WASHINGTON — President Trump said early on Monday that his proposed tax plan would not prompt any changes to Americans’ tax-deferred retirement plans, pushing back against reports that the Republicans are weighing a proposal that would significantly reduce the income workers can save in these popular programs.
It is not clear whether Republicans will put a cap on these contributions in their final version of the tax bill, but such a plan is not likely to go over well with middle-class workers, who rely heavily on these retirement plans for savings.

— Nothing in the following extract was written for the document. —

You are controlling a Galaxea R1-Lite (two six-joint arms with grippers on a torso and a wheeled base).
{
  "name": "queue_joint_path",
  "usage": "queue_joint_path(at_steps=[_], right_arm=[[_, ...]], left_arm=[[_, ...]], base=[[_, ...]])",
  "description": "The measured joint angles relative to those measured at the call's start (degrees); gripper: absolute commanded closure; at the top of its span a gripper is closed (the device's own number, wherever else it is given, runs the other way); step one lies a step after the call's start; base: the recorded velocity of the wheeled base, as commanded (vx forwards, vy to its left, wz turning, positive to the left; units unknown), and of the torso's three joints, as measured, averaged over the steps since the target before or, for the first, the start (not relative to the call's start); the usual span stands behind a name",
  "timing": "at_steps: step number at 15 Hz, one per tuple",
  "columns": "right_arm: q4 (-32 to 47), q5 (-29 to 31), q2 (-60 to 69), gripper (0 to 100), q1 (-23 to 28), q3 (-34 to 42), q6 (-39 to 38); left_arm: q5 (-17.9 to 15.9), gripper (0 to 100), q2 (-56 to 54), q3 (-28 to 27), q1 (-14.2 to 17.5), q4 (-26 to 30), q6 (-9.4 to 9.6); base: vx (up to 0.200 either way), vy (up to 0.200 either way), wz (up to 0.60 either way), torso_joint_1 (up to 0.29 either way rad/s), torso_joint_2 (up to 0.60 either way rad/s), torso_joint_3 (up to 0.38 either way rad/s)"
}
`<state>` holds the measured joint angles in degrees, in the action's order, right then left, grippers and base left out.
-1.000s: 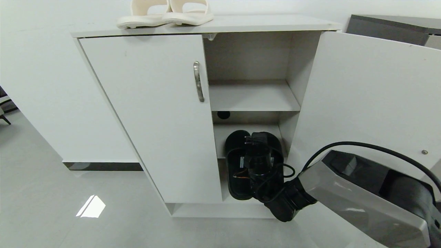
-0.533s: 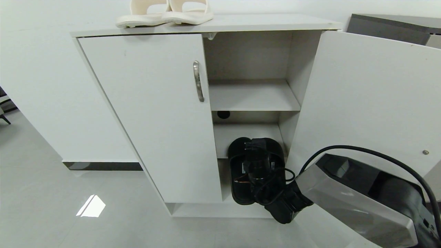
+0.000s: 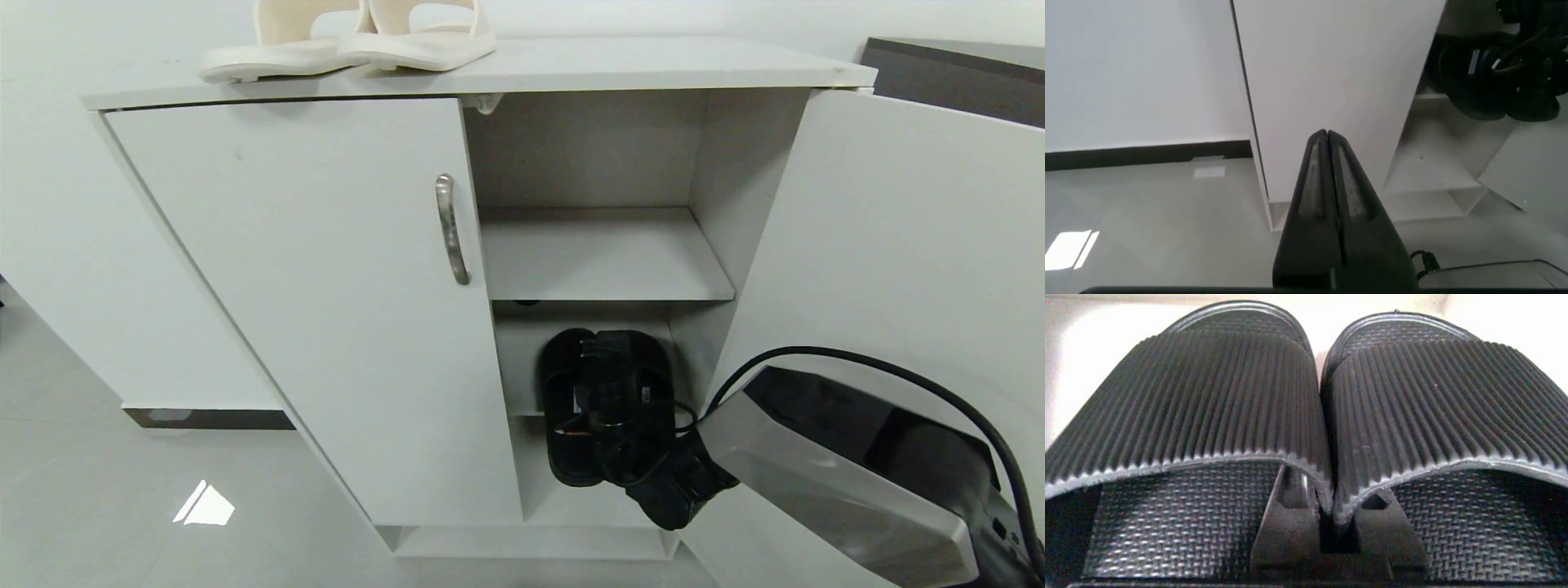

Details of the Republicans’ tax bill have been closely held, and they would not comment on Friday about possible changes to 401(k) policies. It was not clear from Mr. Trump’s Twitter post on Monday whether he meant that he would not support a bill including alterations to 401(k) limits or that he knew the Republicans’ draft bill did not include such changes.
Democrats and other critics of Mr. Trump’s tax plan have said it would not help middle-class Americans, despite White House and Republican promises. Any plan to cap 401(k) savings could bolster those arguments.
Republicans are discussing proposals that would potentially cap worker contributions at $2,400 annually for 401(k) retirement accounts, lobbyists and consultants have said. Currently, workers can put away $18,000 a year in tax-deferred plans; workers who are over 50 years old can save up to $24,000.